Not necessarily in that order

https://twitter.com/mjrichardso0

 

 

 

28 thoughts on “Vietnam: An Epic Tragedy 1945-1975 | Book Review

  1. As an eleven year old arriving with my family as migrants in Australia in 1964, I had not heard of Vietnam the place or the war. If I had had an older brother he could have been conscripted and sent off to Vietnam, hardly part if my parents’ plan for our new life. All the way with LBJ – thanks for American help in the second world war or did the Australian government genuinely believe China had to be contained or Australia would be overun with communists? I never did come to understand the war, but I naively thought the USA would never again get involved in someone else’s war. Yes it sounds like quite an achievement writing this book and making it very readable.

    Liked by 1 person

  2. Definitely timely, Matthew. History has a tendency to repeat itself…

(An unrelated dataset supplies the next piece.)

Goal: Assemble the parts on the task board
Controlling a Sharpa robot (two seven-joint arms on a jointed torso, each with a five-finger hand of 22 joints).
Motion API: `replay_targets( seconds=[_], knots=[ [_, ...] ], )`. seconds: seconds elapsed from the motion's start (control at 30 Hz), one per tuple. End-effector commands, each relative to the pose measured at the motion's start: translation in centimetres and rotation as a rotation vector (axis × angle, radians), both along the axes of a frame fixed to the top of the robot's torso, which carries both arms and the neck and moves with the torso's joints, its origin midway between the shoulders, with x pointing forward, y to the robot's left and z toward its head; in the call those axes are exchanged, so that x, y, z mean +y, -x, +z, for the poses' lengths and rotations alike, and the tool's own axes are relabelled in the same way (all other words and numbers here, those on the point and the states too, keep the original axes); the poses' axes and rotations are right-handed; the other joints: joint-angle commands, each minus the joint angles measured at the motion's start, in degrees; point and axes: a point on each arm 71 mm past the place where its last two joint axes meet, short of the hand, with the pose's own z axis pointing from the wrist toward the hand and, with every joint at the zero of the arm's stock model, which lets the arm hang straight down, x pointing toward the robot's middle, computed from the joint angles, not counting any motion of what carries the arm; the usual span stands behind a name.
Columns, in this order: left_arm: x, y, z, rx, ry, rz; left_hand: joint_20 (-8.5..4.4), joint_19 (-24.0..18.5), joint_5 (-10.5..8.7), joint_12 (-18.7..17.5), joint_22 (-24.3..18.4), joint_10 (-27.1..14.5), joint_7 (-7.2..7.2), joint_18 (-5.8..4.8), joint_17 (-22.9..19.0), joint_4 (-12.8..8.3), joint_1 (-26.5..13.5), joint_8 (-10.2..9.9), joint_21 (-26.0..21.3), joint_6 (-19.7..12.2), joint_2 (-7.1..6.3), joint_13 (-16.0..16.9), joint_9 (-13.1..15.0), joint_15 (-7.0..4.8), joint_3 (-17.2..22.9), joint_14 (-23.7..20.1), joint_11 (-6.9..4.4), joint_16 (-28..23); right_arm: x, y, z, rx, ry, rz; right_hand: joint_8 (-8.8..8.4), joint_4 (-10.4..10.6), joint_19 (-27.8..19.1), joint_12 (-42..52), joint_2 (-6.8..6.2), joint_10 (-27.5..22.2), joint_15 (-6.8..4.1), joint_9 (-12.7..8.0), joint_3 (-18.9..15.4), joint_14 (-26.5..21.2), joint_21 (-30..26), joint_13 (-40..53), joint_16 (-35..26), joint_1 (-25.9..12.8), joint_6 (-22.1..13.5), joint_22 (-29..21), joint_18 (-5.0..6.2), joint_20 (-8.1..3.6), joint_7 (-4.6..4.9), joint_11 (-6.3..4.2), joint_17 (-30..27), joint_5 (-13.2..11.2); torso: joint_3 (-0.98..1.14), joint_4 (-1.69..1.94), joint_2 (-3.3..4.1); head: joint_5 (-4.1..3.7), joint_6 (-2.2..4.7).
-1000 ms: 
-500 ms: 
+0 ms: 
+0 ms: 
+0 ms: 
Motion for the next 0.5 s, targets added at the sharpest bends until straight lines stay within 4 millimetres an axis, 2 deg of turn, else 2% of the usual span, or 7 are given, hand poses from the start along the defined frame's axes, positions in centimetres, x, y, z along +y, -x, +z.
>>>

    On a lighter note, you and your stacks of 700-page books — sheesh! Not light reading, either. Quite amazing. Speaking of those who accomplish a lot, ahem… you set a good example. Very inspiring.

    Liked by 1 person

  3. I appreciated this review, Matthew. I remember those awful years: friends trying to decide whether to seek conscientious objector status or flee to Canada. I knew no one who thought it was a just war, but I realized only later that many of the people maligned for serving, some killed or unalterably changed, had their own doubts but lacked the means to avoid service. I was a young protester, chanting “the whole world is watching….” Learning years later that President Johnson secretly opposed the war but didn’t want to preside over an American defeat was devastating. I still believe that if he hadn’t been so ensnared, he might, with his extraordinary political strengths, have continued his War on Poverty and perhaps ended America’s underclass.
    But we repeatedly make the same mistakes, often undergirded by deception from the decision-makers.
    And all these errors were made by people with a sense of history, who seemed to know what they were doing. Whereas now…

    Liked by 2 people

    1. Ensnared is just about the perfect word, Annie. I wrote this review before what happened in Iran over the past 48hrs, but it really seems like we haven’t learned an awful lot sometimes. Thanks so much for your feedback.

      Liked by 1 person

  4. It’s interesting to go to the Vietnamese war museum in Ho Chi Minh City and see what they have to say about the conflict and particularly, the Americans. Though the US neednt have been too alarmed. Despite being a communist country Vietnam seems to be one of the most money obsessed societies I have visited. They have certainly embraced capitalism at street level.
    By the way, a 700 word book – surely you could write that?

    Liked by 1 person

    1. I’d be fascinated to see the Vietnamese take on the conflict. I saw an exhibition in the national archives in DC a couple of years ago and thought that it was quite well balanced, though doubtless it lacked the perspective that you’d have seen in Ho Chi Minh City. As for the 700 word book, Graham, expect this circa 2040 when all the kids have left home and peace reigns!